**What the exercise asks:** The listing below is to be output in its exact form.

______

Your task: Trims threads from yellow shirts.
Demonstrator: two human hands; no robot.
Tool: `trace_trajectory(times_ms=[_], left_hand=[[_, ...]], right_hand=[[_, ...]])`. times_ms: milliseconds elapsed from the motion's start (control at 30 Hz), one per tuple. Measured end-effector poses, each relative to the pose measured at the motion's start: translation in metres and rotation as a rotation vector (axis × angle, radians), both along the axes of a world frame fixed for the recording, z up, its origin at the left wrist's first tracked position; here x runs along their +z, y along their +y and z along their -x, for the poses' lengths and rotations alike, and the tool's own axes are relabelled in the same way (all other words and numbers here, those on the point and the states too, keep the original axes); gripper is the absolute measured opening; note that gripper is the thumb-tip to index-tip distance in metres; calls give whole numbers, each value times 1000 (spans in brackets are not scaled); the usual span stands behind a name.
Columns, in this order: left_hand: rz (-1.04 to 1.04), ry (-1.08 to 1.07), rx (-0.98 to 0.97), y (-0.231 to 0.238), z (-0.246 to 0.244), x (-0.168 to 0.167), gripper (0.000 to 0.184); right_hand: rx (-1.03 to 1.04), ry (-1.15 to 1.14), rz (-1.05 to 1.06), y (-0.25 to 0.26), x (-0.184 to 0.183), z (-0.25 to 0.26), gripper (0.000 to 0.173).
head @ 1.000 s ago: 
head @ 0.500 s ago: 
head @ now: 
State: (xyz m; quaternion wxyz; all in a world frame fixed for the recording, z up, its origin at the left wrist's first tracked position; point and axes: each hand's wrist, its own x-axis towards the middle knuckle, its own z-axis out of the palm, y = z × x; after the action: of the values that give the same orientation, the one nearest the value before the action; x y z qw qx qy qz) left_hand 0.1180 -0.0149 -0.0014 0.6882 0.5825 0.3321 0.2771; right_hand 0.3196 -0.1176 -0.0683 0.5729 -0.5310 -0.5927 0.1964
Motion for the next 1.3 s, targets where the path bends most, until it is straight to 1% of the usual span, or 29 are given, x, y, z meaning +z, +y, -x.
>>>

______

**The answer:**
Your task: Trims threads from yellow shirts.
Demonstrator: two human hands; no robot.
Tool: `trace_trajectory(times_ms=[_], left_hand=[[_, ...]], right_hand=[[_, ...]])`. times_ms: milliseconds elapsed from the motion's start (control at 30 Hz), one per tuple. Measured end-effector poses, each relative to the pose measured at the motion's start: translation in metres and rotation as a rotation vector (axis × angle, radians), both along the axes of a world frame fixed for the recording, z up, its origin at the left wrist's first tracked position; here x runs along their +z, y along their +y and z along their -x, for the poses' lengths and rotations alike, and the tool's own axes are relabelled in the same way (all other words and numbers here, those on the point and the states too, keep the original axes); gripper is the absolute measured opening; note that gripper is the thumb-tip to index-tip distance in metres; calls give whole numbers, each value times 1000 (spans in brackets are not scaled); the usual span stands behind a name.
Columns, in this order: left_hand: rz (-1.04 to 1.04), ry (-1.08 to 1.07), rx (-0.98 to 0.97), y (-0.231 to 0.238), z (-0.246 to 0.244), x (-0.168 to 0.167), gripper (0.000 to 0.184); right_hand: rx (-1.03 to 1.04), ry (-1.15 to 1.14), rz (-1.05 to 1.06), y (-0.25 to 0.26), x (-0.184 to 0.183), z (-0.25 to 0.26), gripper (0.000 to 0.173).
head @ 1.000 s ago: 
head @ 0.500 s ago: 
head @ now: 
State: (xyz m; quaternion wxyz; all in a world frame fixed for the recording, z up, its origin at the left wrist's first tracked position; point and axes: each hand's wrist, its own x-axis towards the middle knuckle, its own z-axis out of the palm, y = z × x; after the action: of the values that give the same orientation, the one nearest the value before the action; x y z qw qx qy qz) left_hand 0.1180 -0.0149 -0.0014 0.6882 0.5825 0.3321 0.2771; right_hand 0.3196 -0.1176 -0.0683 0.5729 -0.5310 -0.5927 0.1964
Motion for the next 1.3 s, targets where the path bends most, until it is straight to 1% of the usual span, or 29 are given, x, y, z meaning +z, +y, -x.
>>>

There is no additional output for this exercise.